When in 1326 Louis saw the arrival in Nuremberg of the two authors of the book dedicated to him, startled by the boldness of their political and religious theories, he was at first inclined to treat them as heretics. He soon changed his mind, however, and, admitting them to the circle of his intimates, loaded them with favours. John XXII, for his part, excommunicated him on April 3, 1327. Having become one of the chief inspirers of the imperial policy, Marsilius accompanied Louis to Italy, where he preached or circulated written attacks against the pope, especially at Milan, and where he came within the sight of the realization of his wildest utopias. To see a king of the Romans crowned emperor at Rome, not by the pope, but by those who claimed to be the delegates of the people (January 17, 1328), to see John XXII. deposed by the head of the Empire (April 18), and a mendicant friar, Pietro de Corbara, raised by an imperial decree to the throne of St Peter (as Antipope Nicholas V) after a sham of a popular election (May 12), all this was merely the application of principles laid down in the Defensor pacis. The two authors of this book played a most active part in the Roman Revolution. Marsilius, appointed imperial vicar, abused his power to persecute the clergy who had remained faithful to John XXII. In recompense for his services, he seems to have been appointed archbishop of Milan, while his collaborator, John of Jandun, obtained from Louis the bishopric of Ferrara.

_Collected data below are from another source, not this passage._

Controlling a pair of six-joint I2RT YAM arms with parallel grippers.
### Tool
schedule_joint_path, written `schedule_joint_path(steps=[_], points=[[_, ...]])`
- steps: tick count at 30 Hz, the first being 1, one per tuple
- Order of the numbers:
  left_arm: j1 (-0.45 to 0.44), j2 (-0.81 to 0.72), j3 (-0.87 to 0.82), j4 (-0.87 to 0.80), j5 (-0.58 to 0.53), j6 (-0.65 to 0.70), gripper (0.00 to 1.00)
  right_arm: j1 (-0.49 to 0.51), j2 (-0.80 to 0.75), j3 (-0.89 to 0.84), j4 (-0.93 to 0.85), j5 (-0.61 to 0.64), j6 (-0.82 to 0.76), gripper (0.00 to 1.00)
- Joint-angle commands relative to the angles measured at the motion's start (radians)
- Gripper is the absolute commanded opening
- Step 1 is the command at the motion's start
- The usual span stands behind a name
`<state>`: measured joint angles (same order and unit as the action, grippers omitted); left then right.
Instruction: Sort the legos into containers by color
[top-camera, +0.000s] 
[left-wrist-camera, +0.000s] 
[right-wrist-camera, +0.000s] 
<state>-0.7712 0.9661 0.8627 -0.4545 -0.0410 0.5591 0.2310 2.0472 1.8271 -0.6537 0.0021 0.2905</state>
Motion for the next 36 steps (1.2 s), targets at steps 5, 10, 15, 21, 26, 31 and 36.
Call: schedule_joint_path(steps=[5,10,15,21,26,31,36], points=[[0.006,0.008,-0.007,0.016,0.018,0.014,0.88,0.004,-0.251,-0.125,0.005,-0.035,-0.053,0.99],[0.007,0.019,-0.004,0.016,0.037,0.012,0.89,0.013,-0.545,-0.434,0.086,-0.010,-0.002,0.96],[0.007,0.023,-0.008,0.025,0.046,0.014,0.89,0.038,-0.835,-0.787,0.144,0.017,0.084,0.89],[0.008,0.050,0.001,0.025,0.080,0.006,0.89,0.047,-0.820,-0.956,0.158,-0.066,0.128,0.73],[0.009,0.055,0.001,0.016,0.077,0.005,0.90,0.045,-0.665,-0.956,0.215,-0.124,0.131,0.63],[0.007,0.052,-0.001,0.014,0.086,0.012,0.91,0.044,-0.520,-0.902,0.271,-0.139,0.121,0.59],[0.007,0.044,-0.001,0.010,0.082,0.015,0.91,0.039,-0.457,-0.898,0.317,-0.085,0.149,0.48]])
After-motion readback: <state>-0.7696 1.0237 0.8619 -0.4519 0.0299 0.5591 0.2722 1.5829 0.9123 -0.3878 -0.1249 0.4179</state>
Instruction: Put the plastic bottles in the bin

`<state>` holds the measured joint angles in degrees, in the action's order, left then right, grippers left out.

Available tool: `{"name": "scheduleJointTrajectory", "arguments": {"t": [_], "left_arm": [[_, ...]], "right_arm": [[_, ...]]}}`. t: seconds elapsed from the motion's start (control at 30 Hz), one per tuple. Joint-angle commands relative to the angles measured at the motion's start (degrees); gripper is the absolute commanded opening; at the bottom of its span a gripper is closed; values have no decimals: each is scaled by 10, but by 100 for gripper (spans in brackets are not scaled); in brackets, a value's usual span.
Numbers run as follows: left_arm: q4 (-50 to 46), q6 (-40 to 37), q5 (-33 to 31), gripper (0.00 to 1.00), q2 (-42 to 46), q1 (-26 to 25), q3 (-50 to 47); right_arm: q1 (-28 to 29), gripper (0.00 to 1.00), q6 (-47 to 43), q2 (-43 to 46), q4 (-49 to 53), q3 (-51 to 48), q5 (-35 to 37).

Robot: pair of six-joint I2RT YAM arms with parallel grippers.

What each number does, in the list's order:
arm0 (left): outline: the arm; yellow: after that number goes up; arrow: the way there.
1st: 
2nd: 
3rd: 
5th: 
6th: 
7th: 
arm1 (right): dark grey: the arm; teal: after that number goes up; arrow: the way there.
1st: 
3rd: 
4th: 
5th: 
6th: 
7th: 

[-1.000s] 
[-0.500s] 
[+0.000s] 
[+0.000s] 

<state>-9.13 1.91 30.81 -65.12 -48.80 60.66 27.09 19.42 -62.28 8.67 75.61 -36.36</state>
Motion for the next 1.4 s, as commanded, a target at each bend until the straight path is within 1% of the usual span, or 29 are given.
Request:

Marsilius of Padua also composed a treatise De translatione imperii romani, which is merely a rearrangement of a work of Landolfo Colonna, De jurisdictione imperatoris in causa matrimoniali, intended to prove the exclusive jurisdiction of the emperor in matrimonial affairs, or rather, to justify the intervention of Louis of Bavaria, who, in the interests of his policy, had just annulled the marriage of the son of the king of Bohemia and the countess of Tirol. But, above all, in an unpublished work preserved at Oxford, the Defensor minor, Marsilius completed and elaborated in a curious manner certain points in the doctrine laid down in the Defensor pacis. In it he deals with ecclesiastical jurisdiction, penances, indulgences, crusades and pilgrimages, vows, excommunication, the pope and the council, marriage and divorce. Here his democratic theory still more clearly leads up to a proclamation of the imperial omnipotence.